5/13/22
By Josh Rubin
The news we learned that some folks associated with QAnon had set themselves up near the Arizona border with Mexico in order to intercept minors crossing into the U.S. was horrifying for many of us to hear. The details of their little operation, that they were investigating the relatives of these children to make sure they weren’t pedophiles, even going so far as to visit their homes, were chilling.
But now, after years of involvement with our own government’s procedures for dealing with unaccompanied children who arrive at our border, the most chilling part of it was that, in broad strokes, what we do is not another universe away from what that band of damaged people were set up to do on the American side in the Sonoran desert. That is, what we are doing by separating children from their families at the border, by placing children in institutional settings while we “vet” the families that wait for them, is justified with very similar rationalizations. Namely, that these children are in extreme danger of being sexually molested, and specifically that they are being trafficked for that very purpose.
It is not to say that such a thing can’t happen. We know, we have all read stories about child molestation and incest that indeed seem to have happened, and it is a horrifying thought for most of us to contemplate. But what is not well-established, what does not even appear likely, is that these children are more vulnerable than our own US-born population. In fact I think that, as in the case of criminal behavior in the migrant population, the rate of such incidents is considerably lower than our own, homegrown rate.
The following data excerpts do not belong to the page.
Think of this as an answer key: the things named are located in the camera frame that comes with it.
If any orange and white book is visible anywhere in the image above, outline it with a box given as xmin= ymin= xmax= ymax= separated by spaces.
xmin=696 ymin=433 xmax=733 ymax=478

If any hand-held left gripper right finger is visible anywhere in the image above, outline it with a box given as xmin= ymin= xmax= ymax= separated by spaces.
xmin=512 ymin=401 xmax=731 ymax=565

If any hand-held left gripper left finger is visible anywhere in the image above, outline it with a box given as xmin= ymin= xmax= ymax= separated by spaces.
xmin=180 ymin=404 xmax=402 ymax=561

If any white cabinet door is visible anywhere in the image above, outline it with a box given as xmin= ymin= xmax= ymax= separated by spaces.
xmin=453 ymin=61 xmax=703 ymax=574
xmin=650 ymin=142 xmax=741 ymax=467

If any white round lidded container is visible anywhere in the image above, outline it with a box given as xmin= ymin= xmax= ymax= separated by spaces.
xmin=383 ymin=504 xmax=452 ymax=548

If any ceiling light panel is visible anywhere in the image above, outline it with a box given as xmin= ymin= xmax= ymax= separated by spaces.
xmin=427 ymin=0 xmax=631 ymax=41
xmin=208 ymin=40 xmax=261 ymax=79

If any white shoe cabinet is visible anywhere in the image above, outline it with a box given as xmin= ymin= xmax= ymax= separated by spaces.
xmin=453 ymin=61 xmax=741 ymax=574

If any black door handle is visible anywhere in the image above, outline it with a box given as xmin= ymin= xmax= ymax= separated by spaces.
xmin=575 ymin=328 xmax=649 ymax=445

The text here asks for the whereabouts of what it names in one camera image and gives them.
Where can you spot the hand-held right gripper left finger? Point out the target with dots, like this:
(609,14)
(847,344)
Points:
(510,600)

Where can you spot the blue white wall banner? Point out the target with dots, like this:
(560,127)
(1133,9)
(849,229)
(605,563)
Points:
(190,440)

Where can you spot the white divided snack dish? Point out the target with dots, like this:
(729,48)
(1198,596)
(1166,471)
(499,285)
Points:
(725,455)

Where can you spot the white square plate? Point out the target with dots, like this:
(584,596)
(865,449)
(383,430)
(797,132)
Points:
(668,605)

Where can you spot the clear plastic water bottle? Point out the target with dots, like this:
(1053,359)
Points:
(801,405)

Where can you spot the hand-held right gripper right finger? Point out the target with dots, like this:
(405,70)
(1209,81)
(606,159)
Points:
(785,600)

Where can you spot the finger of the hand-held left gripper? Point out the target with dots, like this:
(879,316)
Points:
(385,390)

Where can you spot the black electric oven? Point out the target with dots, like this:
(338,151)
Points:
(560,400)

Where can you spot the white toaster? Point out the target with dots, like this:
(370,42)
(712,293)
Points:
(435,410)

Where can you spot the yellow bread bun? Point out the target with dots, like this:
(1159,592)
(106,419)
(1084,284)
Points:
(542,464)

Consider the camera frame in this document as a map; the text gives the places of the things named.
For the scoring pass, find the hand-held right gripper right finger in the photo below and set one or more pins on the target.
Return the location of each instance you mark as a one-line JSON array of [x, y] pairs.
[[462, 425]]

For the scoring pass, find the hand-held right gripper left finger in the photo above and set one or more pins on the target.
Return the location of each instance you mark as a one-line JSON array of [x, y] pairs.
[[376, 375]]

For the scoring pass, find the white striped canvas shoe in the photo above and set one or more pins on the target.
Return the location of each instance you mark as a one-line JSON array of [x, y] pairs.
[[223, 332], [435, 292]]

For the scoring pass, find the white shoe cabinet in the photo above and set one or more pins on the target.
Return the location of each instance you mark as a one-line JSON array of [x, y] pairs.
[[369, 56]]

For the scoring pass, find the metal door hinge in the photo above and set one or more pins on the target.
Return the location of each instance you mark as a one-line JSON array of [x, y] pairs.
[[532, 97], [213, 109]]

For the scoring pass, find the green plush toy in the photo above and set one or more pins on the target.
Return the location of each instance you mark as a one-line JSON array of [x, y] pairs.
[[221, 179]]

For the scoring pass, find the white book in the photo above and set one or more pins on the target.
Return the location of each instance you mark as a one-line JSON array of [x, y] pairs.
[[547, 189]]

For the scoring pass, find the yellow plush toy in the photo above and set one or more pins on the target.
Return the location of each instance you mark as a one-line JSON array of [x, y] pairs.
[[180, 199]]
When I was at Tornillo and got a chance to talk to the people hired to work there, they told me that they believed that if the children languishing there for months were freed to go to the homes they traveled long distances to reach, they would—and I use the words they used—“be raped.” This belief, fostered by their employers and by the institutions that we entrust with the care of these children, is the final fallback for those that find themselves, despite their intentions, imprisoning and traumatizing children already especially vulnerable to the nearly certain abuse of confinement and isolation from their loved ones.
Our guilt goes further back than that. It goes back all the way to the historic and current havoc wreaked on their homelands, threatening their survival. It goes back to the policies that force desperate people to make desperate decisions that shatter their families and lay ruin to their ways of life.
And when, in that state their children arrive at the border, we use the excuse of their welfare to attack whatever wholeness is left to them, by assuming evil of their families. And what that psychopathic encampment of QAnon in the desert does is, much to my horror, not all that different from the self righteous and frankly racist practices of our own do-gooder institutions.